Lisa looked at her hand thoughtfully as she held a dish against her side with the useless thing to dry with the other. “Why did he want to operate on my hand?”
“I don’t know and I’m afraid to ask.” Mrs. Lewis wiped down the wooden counter by the sink. “I could hope that he was finding he couldn’t s
tay away any longer. You know, once he thought to make a house out in the country like this into a hospital, where people under repair so to speak wouldn’t have to face a lot of pitying stares while they were healing. It was Carrie’s husband, Matthew Stephens, who bought the place, and Dr. Jarrell bought it from Carrie to provide her with some money when her husband committed suicide. I can’t say it’s been a happy house, and the doctor bought it for a hiding place, not a hospital.”
“And are you here because the doctor is here?” Lisa asked, remembering what Mrs. Lewis had said when she left the room so hurriedly that time.
Mrs. Lewis turned her homely face toward Lisa, her great dark eyes bright and warm. “I know what you think, that I love him. Well, I do, but not the way you think. My husband John was training to be a doctor. He was the only man who ever saw past my face and made me feel beautiful.
“I was the ugly duckling daughter of a genteel family fallen on hard times, mainly because of my father’s drinking. I had my choice of becoming a governess or a nurse, and I chose being a nurse over bringing up someone else’s children. The first time John ever spoke to me, he told me what wonderful eyes I had, and we never looked back. You know what John died of?” Her tone was bitter again. “Measles. Plain, ordinary old measles that he’d caught from someone’s child. He died raving out of his head with fever, never knowing me enough even to say goodbye.

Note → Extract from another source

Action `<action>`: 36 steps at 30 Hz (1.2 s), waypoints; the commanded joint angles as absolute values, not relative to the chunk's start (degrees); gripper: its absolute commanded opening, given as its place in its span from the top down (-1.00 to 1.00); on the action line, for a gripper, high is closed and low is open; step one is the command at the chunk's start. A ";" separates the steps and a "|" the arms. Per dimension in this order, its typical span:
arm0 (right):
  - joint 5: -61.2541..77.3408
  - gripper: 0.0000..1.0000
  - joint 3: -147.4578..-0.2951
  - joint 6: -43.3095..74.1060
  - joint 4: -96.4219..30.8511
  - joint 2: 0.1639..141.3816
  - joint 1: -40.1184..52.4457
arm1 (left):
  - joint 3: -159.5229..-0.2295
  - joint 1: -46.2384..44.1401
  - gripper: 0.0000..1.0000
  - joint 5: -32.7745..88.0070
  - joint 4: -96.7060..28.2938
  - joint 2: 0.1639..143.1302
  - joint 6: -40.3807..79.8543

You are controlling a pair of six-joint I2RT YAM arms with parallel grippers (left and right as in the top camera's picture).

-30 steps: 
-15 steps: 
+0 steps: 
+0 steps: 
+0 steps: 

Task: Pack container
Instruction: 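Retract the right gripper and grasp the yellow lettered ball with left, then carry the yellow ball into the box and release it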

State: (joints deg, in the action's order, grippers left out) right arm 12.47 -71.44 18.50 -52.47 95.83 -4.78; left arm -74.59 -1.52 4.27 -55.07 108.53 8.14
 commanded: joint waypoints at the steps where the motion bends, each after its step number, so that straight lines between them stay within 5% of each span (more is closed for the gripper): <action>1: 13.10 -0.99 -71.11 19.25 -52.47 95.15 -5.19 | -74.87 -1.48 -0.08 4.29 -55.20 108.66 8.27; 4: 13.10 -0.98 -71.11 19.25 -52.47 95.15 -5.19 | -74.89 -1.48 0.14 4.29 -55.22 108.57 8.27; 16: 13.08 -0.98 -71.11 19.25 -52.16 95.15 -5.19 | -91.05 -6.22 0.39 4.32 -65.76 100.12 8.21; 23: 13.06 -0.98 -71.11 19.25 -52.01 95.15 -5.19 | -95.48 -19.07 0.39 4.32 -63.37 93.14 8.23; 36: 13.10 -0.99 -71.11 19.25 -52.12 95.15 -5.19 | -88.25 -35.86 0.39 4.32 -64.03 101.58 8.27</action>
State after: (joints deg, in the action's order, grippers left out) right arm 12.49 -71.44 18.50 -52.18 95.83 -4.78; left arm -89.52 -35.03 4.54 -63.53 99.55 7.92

“Dr. and Mrs. Jarrell took me into their household and gave me reason to live. Ah, you should have seen the two of them together. They were young and handsome, and you’d never know it to see him now, but the doctor could be much like Eric, laughing and able to charm the birds from the trees. His wife Ellen was a little thing with big blue eyes and long blonde hair. She used to tease him something awful, until he’d laugh and pick her clear up off the floor and threaten to throw her out the window. You’d have thought all that love around me would have hurt, and sometimes it did, but it healed me, too. I’ve too much scar tissue to think of loving again — and just as well, too, an old maid like me — but I’d have done anything for Dr. Jarrell. But the only thing he ever wanted anyone to do was to bring her back, and that no one could do.”